Clonal nature and diversity of resistance, toxins and adhesins genes of meticillin-resistant Staphylococcus aureus collected in a Spanish hospital

https://doi.org/10.1016/j.meegid.2012.07.020Get rights and content

Abstract

In this study we determined the prevalence of genes coding for antimicrobial resistance, toxins, enzymes, immunoevasion and adhesins factors among 189 meticillin-resistant Staphylococcus aureus (MRSA) strains isolated from a third level hospital in Valladolid (Spain) between 2005 and 2008 in order to examine the relationship between these pathogenicity determinants, both individually and in combination, and the genetic background of main MRSA strains that are presents in Spanish hospitals. MRSA isolates were first characterised epidemiologically by a combination of molecular typing strategies like spa, SCCmec and multilocus sequence typing, and then, a cluster analysis based on pathogenicity factors genes was performed according to the hybridisation pattern of 65 virulence, 36 resistance, 15 adhesins, and 11 set/ssl genes on a Diagnostic DNA microarray (Alere StaphyType DNA microarray Jena, Germany). CC5-agr type II [ST125-SCCmecIV/VI (32.2%) or ST125-IV (19.1%), ST228-I (19.1%), ST146-IV (13.7%) and ST5- IV (0.5%)] isolates was widely distributed. CC8-agr type I [ST8-IV (11.5%), USA300 clone (0.5%), and ST239-III (1.1%)]; CC45-agr type II [ST45- IV (1.6%)], and the CC97-agr type I [ST97-IV] were also detected. We identified 42 different resistance genes profiles, 22 set/ssl genes profiles, and 91 different virulence profiles. However although the high genetic diversity of MRSA strains, mainly with respect to virulence factors genes, the results of the simultaneous assessment of resistance and virulence genes and the genetic background illustrated a correspondence relationship (p < 0.001) between the different clones and same resistance and virulence genes or clusters of them. During the study period we observed changes in molecular epidemiology of MRSA isolates and as a consequence we report the changes of the resistance and virulence potential of MRSA strains produced over time in our institution.

Highlights

► We determine the prevalence of pathogenicity genes among 189 MRSA isolates. ► 91 Virulence, 42 resistance and 22 set/ssl genes profiles were detected. ► We observed a correspondence relationship between clones and pathogenicity genes. ► Changes in molecular epidemiology in our institution were produced over time. ► We reported the pathogenic potential of prevalent MRSA clones in Spanish hospitals.

Introduction

Methicillin-resistant Staphylococcus aureus (MRSA) has become established as one of the most prevalent pathogen in hospitals worldwide. Aspects related to these infections have important epidemiologic, therapeutic and clinical implications, both from the perspective of its pathogenicity as well as from the evolution of antimicrobial resistance. In the past two decades, MRSA strains have generally been confined to healthcare settings (HA-MRSA) and have predominantly affected individuals with co-morbidity or other specific risk factors, such as prolonged hospital stay and nursing home residency (Elston and Barlow, 2009). However, over the years, MRSA infection epidemiology has undergone important changes. Novel strains have also emerged outside of the hospital setting, in the community (CA-MRSA) (David and Daum, 2010), and more recently livestock animals have been described as a novel source of human MRSA colonization and infection (LA-MRSA) (Graveland et al., 2011). CA-MRSA and LA-MRSA have become a challenge for countries that have so far maintained low rates of MRSA (Stefani et al., 2012). Also, CA-MRSA strains are gradually becoming entrenched as nosocomial pathogens and that both CA-MRSA and HA-MRSA strains now circulate in both environments (David et al., 2008).

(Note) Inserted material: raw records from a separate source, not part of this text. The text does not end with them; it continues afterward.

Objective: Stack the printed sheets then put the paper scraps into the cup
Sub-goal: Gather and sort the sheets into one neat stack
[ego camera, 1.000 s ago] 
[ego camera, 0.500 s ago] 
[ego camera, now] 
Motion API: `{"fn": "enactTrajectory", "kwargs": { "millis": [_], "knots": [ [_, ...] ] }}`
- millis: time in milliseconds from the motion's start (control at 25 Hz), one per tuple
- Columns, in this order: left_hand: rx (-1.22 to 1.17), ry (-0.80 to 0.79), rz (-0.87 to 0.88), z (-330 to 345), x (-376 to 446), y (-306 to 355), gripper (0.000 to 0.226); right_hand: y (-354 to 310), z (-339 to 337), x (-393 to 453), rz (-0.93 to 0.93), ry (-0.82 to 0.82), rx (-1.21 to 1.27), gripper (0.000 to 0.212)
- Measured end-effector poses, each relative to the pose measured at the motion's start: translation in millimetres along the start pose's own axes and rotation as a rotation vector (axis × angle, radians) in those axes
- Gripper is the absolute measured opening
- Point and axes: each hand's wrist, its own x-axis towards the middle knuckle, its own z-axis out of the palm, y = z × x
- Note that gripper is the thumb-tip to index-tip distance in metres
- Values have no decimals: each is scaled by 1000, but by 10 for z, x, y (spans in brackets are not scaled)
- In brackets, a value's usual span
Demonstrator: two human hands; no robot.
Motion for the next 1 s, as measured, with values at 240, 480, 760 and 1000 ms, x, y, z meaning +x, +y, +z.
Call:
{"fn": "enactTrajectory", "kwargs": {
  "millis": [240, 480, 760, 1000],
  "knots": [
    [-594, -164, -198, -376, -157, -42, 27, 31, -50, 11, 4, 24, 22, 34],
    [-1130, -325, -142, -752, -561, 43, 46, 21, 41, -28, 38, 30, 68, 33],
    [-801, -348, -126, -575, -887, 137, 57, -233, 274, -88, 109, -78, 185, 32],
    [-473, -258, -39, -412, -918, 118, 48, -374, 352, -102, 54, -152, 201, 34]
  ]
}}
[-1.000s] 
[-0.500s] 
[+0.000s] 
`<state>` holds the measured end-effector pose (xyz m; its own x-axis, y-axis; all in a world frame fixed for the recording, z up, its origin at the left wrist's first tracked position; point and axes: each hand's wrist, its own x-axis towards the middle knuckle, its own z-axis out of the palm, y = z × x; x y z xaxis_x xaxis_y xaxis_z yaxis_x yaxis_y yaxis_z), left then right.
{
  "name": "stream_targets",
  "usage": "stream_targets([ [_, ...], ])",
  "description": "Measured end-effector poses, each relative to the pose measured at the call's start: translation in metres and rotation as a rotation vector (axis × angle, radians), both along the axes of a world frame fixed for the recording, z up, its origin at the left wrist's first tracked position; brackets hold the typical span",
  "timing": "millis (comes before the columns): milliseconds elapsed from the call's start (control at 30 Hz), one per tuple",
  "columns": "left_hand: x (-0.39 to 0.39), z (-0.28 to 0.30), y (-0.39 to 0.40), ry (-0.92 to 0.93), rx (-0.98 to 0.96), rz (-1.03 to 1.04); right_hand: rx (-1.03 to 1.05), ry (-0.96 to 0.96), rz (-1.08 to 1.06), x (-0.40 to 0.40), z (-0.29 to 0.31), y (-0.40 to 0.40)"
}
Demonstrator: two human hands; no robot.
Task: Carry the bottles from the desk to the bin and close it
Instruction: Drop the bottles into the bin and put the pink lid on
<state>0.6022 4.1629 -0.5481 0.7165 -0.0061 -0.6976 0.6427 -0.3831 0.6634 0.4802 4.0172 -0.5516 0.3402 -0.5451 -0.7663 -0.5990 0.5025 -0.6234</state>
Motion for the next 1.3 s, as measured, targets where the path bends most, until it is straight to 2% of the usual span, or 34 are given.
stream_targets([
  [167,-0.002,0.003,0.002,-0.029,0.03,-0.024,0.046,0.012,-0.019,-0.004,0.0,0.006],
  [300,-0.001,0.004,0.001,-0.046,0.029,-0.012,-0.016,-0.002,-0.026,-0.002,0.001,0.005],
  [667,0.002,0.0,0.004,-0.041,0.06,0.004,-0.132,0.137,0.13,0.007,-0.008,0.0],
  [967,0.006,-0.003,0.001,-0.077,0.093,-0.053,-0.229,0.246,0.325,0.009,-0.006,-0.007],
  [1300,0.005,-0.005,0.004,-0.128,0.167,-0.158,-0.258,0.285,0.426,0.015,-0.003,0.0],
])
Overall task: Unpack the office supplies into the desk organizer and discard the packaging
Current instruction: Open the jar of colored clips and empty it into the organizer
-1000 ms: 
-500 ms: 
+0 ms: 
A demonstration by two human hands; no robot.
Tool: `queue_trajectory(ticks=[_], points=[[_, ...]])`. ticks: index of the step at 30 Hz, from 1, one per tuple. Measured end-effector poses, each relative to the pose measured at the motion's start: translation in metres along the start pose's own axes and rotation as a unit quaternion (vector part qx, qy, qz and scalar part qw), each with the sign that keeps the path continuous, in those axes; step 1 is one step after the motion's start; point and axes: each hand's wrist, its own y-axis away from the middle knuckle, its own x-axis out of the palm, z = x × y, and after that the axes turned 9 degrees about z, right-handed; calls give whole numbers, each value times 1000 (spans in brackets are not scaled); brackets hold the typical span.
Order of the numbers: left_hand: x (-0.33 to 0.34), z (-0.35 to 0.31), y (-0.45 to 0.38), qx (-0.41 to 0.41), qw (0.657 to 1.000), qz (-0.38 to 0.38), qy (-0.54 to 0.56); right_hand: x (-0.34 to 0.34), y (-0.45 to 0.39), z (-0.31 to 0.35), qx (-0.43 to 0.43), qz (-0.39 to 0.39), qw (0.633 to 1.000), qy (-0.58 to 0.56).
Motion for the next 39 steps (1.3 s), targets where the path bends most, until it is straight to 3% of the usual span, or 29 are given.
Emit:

The evolution of new human and animal pathogenic strains of S. aureus has been due to the accumulation of mobile genetic elements encoding methicillin resistance and virulence factors into successful lineages (Lindsay, 2010). Also, recent analyses have shown that all S. aureus genotypes that efficiently colonize humans have given rise to life-threatening pathogens, but that some clonal lineages appear to be more virulent than others (Holtfreter et al., 2007). Comparative genomics has been an increasingly important approach for scientists to improve knowledge on the pathogenesis and drug resistance of S. aureus.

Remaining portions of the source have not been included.